Wirklich großes Talent

Pianist Peter Naryshkin im Coselpalais

Als »eines der vielversprechendsten Talente« werden uns viele junge Pianistinnen und Pianisten vorgestellt, meist mit einer ganzen Sammlung von Preisen. Und – zugegeben – sehr große Talente gibt es in der Tat viele. Doch auswendig oder gar barfuß spielen genügt nicht. Was macht einen großen Pianisten also wirklich aus? Die Ausgewogenheit? Das Verständnis? Die Musikalität? Wohl all dies, vor allem aber die Fähigkeit, mit dem Spiel etwas auszusagen, uns zu berühren – abseits sportlich-technischer Brillanz.

Auf Peter Naryshkin treffen diese Voraussetzungen zu. Natürlich beherrscht er die Technik, vermag virtuos zu überzeugen, aber er gebraucht diese Fähigkeiten nicht, um sie uns vorzuführen, sondern nur, um sie als »Handwerkszeug« seines Spieles einzusetzen. Davon konnte man sich bereits in den letzten Jahren, noch während seines Studiums bei Arkadi Zenzipér an der Dresdner Musikhochschule, überzeugen. Auch im Coselpalais ist Peter Naryshkin bereits in der Reihe der »Jungen Meister der Klassik« aufgetreten. Am Sonntag spielte er hier in einer Klaviermatinée der »Vienna classic«.

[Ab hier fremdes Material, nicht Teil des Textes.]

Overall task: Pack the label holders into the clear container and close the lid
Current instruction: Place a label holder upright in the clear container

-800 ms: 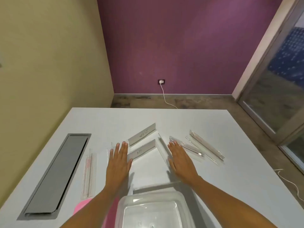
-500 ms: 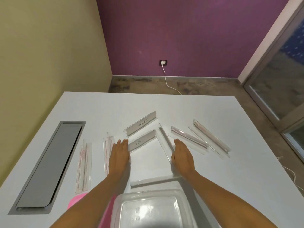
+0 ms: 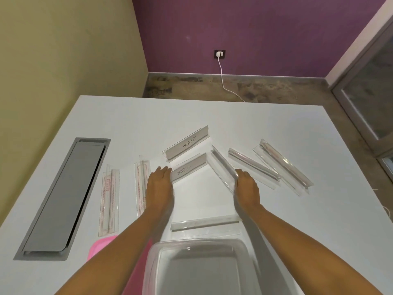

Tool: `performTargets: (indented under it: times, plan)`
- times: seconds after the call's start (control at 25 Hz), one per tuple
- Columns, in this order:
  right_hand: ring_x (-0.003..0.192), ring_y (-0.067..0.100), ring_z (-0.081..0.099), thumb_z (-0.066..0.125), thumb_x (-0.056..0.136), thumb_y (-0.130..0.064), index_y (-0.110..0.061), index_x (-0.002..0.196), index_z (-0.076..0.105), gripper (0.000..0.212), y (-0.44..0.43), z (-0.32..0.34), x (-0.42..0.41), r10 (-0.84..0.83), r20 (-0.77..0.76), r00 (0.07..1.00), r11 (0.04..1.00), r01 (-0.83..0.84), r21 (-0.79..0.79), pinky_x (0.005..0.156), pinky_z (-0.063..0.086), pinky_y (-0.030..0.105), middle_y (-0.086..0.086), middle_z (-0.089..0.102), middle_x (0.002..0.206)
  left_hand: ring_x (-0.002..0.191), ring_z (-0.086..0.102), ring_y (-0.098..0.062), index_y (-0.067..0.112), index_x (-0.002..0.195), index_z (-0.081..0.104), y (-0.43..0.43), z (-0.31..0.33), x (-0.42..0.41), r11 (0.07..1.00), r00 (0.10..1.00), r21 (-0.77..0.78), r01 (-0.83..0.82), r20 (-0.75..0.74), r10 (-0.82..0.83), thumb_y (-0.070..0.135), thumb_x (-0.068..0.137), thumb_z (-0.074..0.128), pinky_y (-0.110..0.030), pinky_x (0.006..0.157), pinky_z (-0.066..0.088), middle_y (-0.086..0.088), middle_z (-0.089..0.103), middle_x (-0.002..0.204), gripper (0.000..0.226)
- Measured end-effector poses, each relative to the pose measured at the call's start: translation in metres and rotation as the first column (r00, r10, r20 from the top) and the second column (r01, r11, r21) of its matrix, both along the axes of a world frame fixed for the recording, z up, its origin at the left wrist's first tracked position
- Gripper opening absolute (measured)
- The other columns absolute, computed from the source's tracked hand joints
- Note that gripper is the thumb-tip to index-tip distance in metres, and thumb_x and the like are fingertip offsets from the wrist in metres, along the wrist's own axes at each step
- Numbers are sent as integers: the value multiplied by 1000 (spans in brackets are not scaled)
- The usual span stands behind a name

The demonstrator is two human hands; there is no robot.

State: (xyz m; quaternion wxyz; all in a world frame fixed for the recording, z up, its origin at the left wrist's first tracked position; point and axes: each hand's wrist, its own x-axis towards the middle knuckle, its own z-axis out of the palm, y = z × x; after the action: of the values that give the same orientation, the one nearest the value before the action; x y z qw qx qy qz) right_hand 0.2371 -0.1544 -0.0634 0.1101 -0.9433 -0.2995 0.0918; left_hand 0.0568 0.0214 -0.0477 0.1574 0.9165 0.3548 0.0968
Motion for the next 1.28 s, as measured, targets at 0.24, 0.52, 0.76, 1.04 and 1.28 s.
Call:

Drei Sonaten Domenico Scarlattis gestaltete Peter Naryshkin zu Beginn als kleine Charakterstudien, als Miniaturen mit ausgeprägten Temperamenten: mit arioser Grazie (K 466), perlend tänzerisch (K 9) und als heiteres Capriccio (K 551). Von hier ging es zur größeren Form: Joseph Haydn und Wolfgang Amadeus Mozart hatten die Gattung der Klaviersonate in der Wiener Klassik weiterentwickelt und wesentlich geprägt. Ihre Werke sind weniger technische Stolpersteine, entlarven aber aufgesetzte Effekthascherei gnadenlos. Mozarts Sonate F-Dur (KV 332) ist von einem beständigen Wechsel zwischen Dur und Moll und einem Wandel der Stimmung geprägt. Peter Naryshkin formte diese Übergänge ohne Brüche oder Überspitzungen, spielte das Adagio in fließendem Gleichmaß. Auch zeigte er ein perfekt ausbalanciertes Spiel beider Hände – vorantreibend und erzählend rechts, schattierend und begleitend links.

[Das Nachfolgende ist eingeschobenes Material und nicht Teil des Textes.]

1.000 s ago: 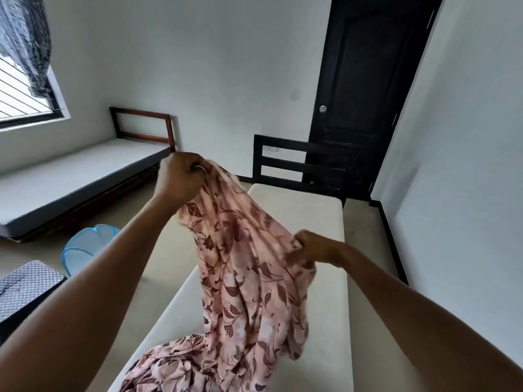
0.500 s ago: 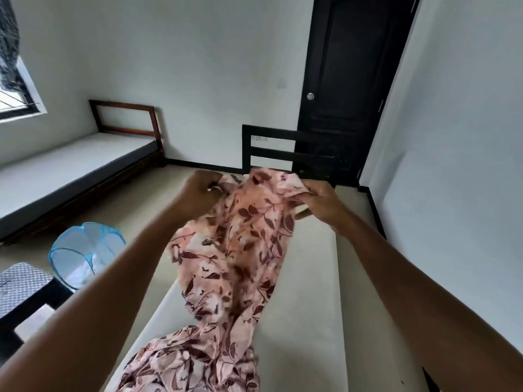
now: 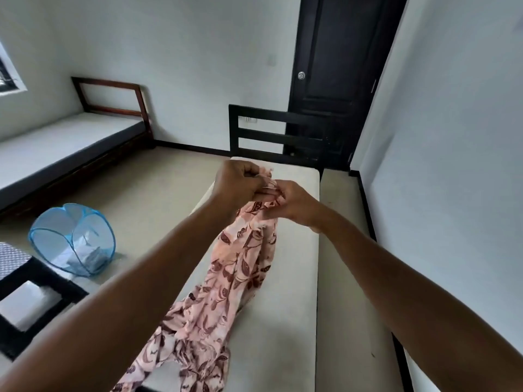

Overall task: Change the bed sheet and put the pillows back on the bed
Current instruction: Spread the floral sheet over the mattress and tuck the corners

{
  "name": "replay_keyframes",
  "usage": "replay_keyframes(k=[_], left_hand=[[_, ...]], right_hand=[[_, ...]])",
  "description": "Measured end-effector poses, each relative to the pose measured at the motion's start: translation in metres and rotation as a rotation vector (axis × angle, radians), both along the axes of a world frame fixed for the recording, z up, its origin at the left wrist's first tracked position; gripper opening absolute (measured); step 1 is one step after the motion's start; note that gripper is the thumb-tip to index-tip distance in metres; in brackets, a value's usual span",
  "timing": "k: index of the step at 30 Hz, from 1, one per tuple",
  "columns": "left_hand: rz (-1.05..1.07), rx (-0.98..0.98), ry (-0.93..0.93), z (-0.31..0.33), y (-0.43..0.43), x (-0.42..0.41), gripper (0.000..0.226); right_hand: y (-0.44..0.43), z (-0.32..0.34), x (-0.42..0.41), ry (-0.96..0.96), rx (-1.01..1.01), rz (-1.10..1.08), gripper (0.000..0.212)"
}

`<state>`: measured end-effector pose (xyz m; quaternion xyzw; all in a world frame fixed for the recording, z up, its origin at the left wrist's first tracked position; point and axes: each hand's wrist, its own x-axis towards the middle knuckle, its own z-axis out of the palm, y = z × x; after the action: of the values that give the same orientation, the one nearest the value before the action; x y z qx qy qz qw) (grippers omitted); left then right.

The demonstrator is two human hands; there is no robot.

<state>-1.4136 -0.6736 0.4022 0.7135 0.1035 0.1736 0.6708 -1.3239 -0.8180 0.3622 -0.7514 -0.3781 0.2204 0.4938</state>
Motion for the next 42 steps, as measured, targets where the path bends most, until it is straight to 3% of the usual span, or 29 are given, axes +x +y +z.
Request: replay_keyframes(k=[2, 3, 5, 8, 10, 12, 16, 20, 23, 25, 27, 29, 31, 35, 37, 39, 42], left_hand=[[-0.123, 0.004, -0.014, 0.005, -0.024, 0.007, 0.014], [-0.190, 0.020, -0.038, 0.007, -0.030, 0.008, 0.022], [-0.167, 0.038, -0.139, 0.011, -0.042, 0.016, 0.030], [0.047, 0.064, -0.259, -0.004, -0.044, 0.029, 0.049], [-0.034, 0.114, -0.116, -0.027, -0.050, 0.035, 0.073], [-0.163, 0.110, 0.083, -0.052, -0.072, 0.036, 0.082], [-0.336, -0.012, 0.237, -0.099, -0.120, 0.061, 0.069], [-0.347, 0.306, 0.572, -0.165, -0.124, 0.096, 0.057], [-0.195, 0.353, 0.706, -0.216, -0.124, 0.105, 0.042], [0.042, 0.271, 0.643, -0.225, -0.127, 0.121, 0.017], [0.207, 0.298, 0.564, -0.216, -0.132, 0.144, 0.018], [0.242, 0.356, 0.537, -0.206, -0.134, 0.173, 0.024], [0.234, 0.395, 0.516, -0.198, -0.140, 0.208, 0.028], [0.210, 0.455, 0.473, -0.187, -0.145, 0.288, 0.028], [0.208, 0.439, 0.449, -0.185, -0.136, 0.332, 0.032], [0.198, 0.339, 0.440, -0.183, -0.122, 0.367, 0.037], [0.053, 0.220, 0.471, -0.180, -0.091, 0.409, 0.048]], right_hand=[[-0.013, -0.002, 0.013, -0.110, 0.049, -0.167, 0.019], [-0.019, -0.003, 0.022, -0.106, 0.091, -0.213, 0.021], [-0.039, -0.002, 0.043, -0.003, 0.169, -0.247, 0.034], [-0.071, 0.005, 0.066, 0.283, 0.218, -0.203, 0.047], [-0.086, 0.013, 0.074, 0.461, 0.293, -0.217, 0.034], [-0.091, 0.026, 0.087, 0.602, 0.364, -0.192, 0.033], [-0.095, 0.055, 0.117, 0.756, 0.544, -0.141, 0.028], [-0.123, 0.074, 0.170, 0.813, 0.758, -0.184, 0.042], [-0.160, 0.068, 0.221, 0.575, 0.628, -0.237, 0.034], [-0.182, 0.044, 0.251, 0.324, 0.309, -0.152, 0.033], [-0.198, 0.011, 0.275, 0.016, -0.076, -0.073, 0.053], [-0.203, -0.024, 0.288, -0.231, -0.405, -0.028, 0.051], [-0.197, -0.060, 0.303, -0.278, -0.566, 0.061, 0.071], [-0.157, -0.121, 0.336, -0.255, -0.590, 0.267, 0.109], [-0.131, -0.133, 0.359, -0.280, -0.585, 0.257, 0.096], [-0.110, -0.132, 0.393, -0.359, -0.556, 0.191, 0.059], [-0.083, -0.102, 0.457, -0.476, -0.529, 0.110, 0.024]])
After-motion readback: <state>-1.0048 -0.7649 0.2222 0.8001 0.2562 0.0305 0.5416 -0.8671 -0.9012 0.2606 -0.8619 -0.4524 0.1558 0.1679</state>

Auf die klassische Sonatenform folgte nun Chopin, zunächst mit der Barcarolle op. 60, die Peter Naryshkin noch vor der Pause sanft wiegen ließ. Mit einer letzten Welle spülte es das Boot schließlich – glücklich – an Land. Dann noch einmal Chopin, die dritte Sonate des Polen. Noch ganz klassisch, »streng« beginnend, lenkt Chopin das Werk spätestens im zweiten Satz in seinen Kosmos belebter Leichtigkeit, immer weiter löste er sich von der »strengen« Form. Peter Naryshkin vermied jedes »Korsett«, ließ das Werk frei atmen und fügte die klassisch strengen Elemente mit den freien, »chopinesken« harmonisch zusammen. Der letzte Satz gar, der aus innerer Glut und Sturm zu entspringen scheint, grüßte schon in Richtung Rachmaninow, doch den gab es diesmal (noch) nicht. Dafür aber einen weiteren Wechsel des Charakters. Mit dem klangfarbigen Feuerwerk Claude Debussys »Feux d’artifice« aus dem zweiten Heft der »Préludes« als Zugabe verabschiedete sich Peter Naryshkin von seinem Publikum – nur bis zum kommenden Sonnabend. Dann gibt es einen weiteren Klavierabend mit einem der (wirklich) vielversprechendsten Klaviertalente und Werken von Haydn, Liszt (Bearbeitungen) sowie Rachmaninow im Coselpalais zu erleben.